眠気を誘う、平和でぼんやりした揺らぎのリズムは揺籃に似ていて、そのせいか葵里子は唐突に故郷の童謡を思い出した。揺籃の歌を歌うのはカナリアで、赤いリボンの紐を揺するのはそよ風の役目。まどろむ赤ちゃんの頭上で見守っているのは、枇杷の実だった、確か。
顔を上げると、自分たちの頭上にも見たような色と形をして太陽がゆっくりと落ちて行く。夕焼けが始まっていた。
「一体、何が目的なの?」
教授は乗りつけて来た時と同じく、楽しそうに笑っている。
「目的は一つ。サミュエルくんの右足さ」
葵里子も、クレイとサミュエルも、無反応だった。
その様子を見てリンクィストは頭を振った。
「いやはや、じゃ、まだ思い当たらないのか? 私は君たちが坊やの刺青に気づいた時点で──ほら、あの日、ラルデッリの店の帰りの海辺でさ、全てを察したものと思ってたんだが」
肩を竦めて付け足す。
「どうやらここにいる誰一人として探偵向きじゃないな?」
「待って」
遅まきながら、漸く葵里子が反応した。
「ひょっとして……例の連続殺人鬼……片足切断魔って……」
「この私だ。一応ね」
「何てこった!」
叫んだのはクレイだ。
連続殺人事件の犯人が必ず切り落とした右足……それ故、犯人は〈右足収集家〉と呼ばれたのだ……そして、サミュエルの不思議な右足の刺青……
言われてみれば、その通り。妙な、だが、明白な関連性がある。
「畜生! どうして気がつかなかったんだろう?」
リンクィストは葵里子をクレイとサミュエルの方へ突き飛ばした。ゆっくりと歩いて舷縁に腰を下ろす。
「最初からあんなもの猟奇でも何でもなかったのだよ、諸君。

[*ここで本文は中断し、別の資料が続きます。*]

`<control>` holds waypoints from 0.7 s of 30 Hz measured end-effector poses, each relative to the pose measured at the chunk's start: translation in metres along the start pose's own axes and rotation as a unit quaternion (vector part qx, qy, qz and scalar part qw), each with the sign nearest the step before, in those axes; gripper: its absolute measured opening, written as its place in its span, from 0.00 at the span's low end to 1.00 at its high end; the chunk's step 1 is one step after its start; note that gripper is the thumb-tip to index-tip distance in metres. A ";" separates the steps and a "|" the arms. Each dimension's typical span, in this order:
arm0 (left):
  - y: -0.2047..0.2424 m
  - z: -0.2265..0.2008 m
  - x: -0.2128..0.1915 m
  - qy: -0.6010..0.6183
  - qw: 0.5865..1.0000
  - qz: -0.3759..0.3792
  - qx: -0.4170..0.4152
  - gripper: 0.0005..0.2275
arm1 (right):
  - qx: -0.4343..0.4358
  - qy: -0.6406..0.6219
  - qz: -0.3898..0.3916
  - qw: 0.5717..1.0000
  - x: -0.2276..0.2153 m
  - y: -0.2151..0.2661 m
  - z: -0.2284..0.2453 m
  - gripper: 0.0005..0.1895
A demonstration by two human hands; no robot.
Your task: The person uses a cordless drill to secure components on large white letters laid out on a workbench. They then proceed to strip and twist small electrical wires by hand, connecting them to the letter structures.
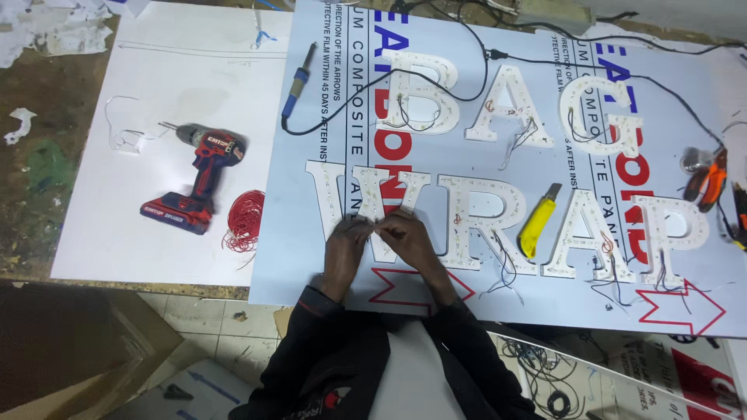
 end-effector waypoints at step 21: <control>0.003 -0.015 -0.022 0.035 0.999 -0.017 -0.033 0.08 | -0.052 0.130 0.016 0.990 0.014 0.002 0.018 0.03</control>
Point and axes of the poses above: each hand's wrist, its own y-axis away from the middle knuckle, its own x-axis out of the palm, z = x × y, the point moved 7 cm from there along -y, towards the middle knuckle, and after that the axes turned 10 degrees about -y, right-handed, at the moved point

まあ、多少の趣味──美意識が投影されたのは否めないがね」
ぴっちりと釦を止めたオープンシャツ。ベージュのショートパンツにデッキシューズと言う出で立ち。銀髪の頭にはパナマ帽を乗せて、何処から見ても海辺の別荘で夏休みを楽しむ裕福な学者以外の何者でもなかった。向こうの、エニシダ色に塗ったボートには初めて会った夜ぶら下げていたのと同じブリキのバケツが置いてあるのだろう。それから釣竿も。

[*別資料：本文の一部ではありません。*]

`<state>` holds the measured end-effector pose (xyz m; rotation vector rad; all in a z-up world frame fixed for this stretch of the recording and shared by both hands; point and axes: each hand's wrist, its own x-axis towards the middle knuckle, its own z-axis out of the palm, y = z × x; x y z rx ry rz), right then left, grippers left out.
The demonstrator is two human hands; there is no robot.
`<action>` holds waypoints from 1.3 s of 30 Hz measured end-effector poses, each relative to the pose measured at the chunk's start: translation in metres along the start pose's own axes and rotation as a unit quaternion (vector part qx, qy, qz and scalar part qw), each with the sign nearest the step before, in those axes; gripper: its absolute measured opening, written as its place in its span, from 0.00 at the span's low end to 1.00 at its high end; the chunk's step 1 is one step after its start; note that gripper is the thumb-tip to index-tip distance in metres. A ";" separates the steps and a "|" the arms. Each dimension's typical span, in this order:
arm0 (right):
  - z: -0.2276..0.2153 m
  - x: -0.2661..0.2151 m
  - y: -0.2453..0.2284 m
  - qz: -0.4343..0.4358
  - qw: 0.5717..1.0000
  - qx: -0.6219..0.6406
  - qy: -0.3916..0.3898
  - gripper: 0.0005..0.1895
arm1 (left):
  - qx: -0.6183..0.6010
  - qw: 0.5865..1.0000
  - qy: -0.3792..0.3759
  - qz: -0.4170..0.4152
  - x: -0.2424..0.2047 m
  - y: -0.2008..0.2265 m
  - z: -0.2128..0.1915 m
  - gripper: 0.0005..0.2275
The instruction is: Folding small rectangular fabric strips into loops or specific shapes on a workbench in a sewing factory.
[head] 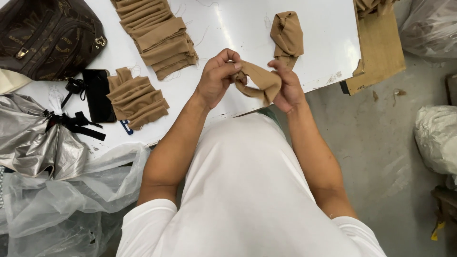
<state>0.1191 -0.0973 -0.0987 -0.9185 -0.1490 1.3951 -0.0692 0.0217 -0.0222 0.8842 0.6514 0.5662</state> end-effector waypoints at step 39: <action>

実際魚が二、三匹入っているかもしれないとクレイは考えた。
(例の、絶賛してたカホーグ貝とやらもか? クソッ……)
「父親が事故死し、続いて息子まで不慮の死を遂げたとあっちゃ、いかに能無しの警察とはいえ不審に思わないでもないからな?」
教授は三人を見回してにこやかに言った。